Overview

This course teaches you to build adaptive AI agents. You'll learn to transform static, "frozen" LLMs into dynamic systems that can learn, reason, and act. We cover two key fine-tuning methods: Supervised Fine-Tuning (SFT) for reliable, structured outputs and Parameter-Efficient Fine-Tuning (PEFT) for building specialized models efficiently. You'll design agent "brains" using ReAct reasoning loops and learn to generate training data using a "Teacher-Student" workflow. Finally, you'll tackle advanced AI alignment, learning to prevent "specification gaming" and use Direct Preference Optimization (DPO) to teach agents complex human preferences.

Syllabus

Introduction to Agentic Reinforcement Learning

Learn foundational and advanced techniques to build, train, and align autonomous AI agents using agentic reinforcement learning and fine-tuning methods.

AI Agents and Reinforcement Learning

Explore how AI agents learn by trial and error, using reinforcement learning to develop adaptive strategies and solve complex tasks beyond manual programming.

Supervised Fine Tuning for Agentic Reinforcement Learning

Learn how supervised fine-tuning transforms general models into specialized agents for precise, structured outputs, minimizing creative variability for consistent task performance.

Generating Supervised Fine Tuning Datasets

Learn how to use agents and LLMs to automate the creation of high-quality, structured supervised fine-tuning datasets for Q&A and clinical trial eligibility tasks.

Practical Fine Tuning with PEFT

Learn how PEFT and adapter layers enable efficient fine-tuning for structured outputs, preserving base model knowledge.

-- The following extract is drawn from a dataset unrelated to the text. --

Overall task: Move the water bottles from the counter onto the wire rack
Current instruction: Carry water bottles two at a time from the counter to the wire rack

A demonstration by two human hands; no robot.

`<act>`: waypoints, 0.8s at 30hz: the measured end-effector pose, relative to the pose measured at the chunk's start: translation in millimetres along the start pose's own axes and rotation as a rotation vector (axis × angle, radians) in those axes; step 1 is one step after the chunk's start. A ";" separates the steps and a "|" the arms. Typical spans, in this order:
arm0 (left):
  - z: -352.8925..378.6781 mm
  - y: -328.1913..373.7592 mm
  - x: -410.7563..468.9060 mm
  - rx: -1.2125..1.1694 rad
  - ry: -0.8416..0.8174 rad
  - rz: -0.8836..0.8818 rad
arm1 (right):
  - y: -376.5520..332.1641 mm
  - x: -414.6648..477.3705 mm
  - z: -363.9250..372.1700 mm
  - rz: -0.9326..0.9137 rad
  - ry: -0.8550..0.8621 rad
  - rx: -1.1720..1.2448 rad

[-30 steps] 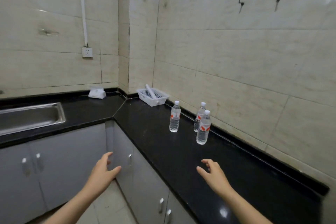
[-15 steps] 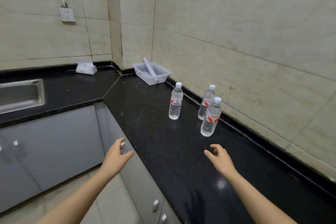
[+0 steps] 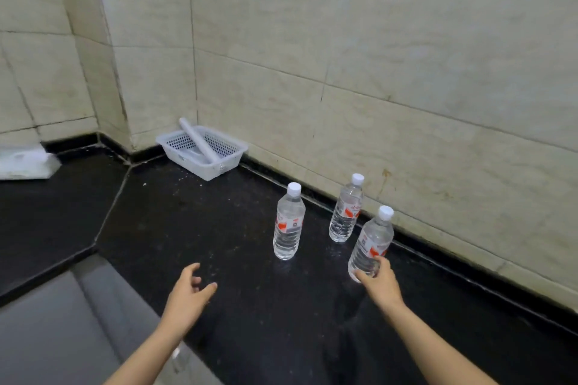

Emphasizes LoRA, consistency in training data, and scalability across tasks.

Implementing Practical Fine Tuning with PEFT

Learn to fine-tune language models efficiently using PEFT and LoRA adapters, applying agents for data labeling and creating specialized models for sentiment and clinical tasks.

Agent Architecture Fundamentals

Learn the fundamentals of agent architecture, focusing on the reasoning loop, ReAct frameworks, and how dynamic planning enables adaptive, transparent, and debuggable autonomous agents.

Applying Agent Architecture

Learn to design agent architectures by specifying objectives, tools, state/action spaces, and reasoning traces for reliable task execution; apply these by designing and testing agents.

Generating Agentic Training Data

Learn how agent trajectory data captures full step-by-step reasoning and actions, enabling deeper training for agents across simple to complex domains through comprehensive decision records.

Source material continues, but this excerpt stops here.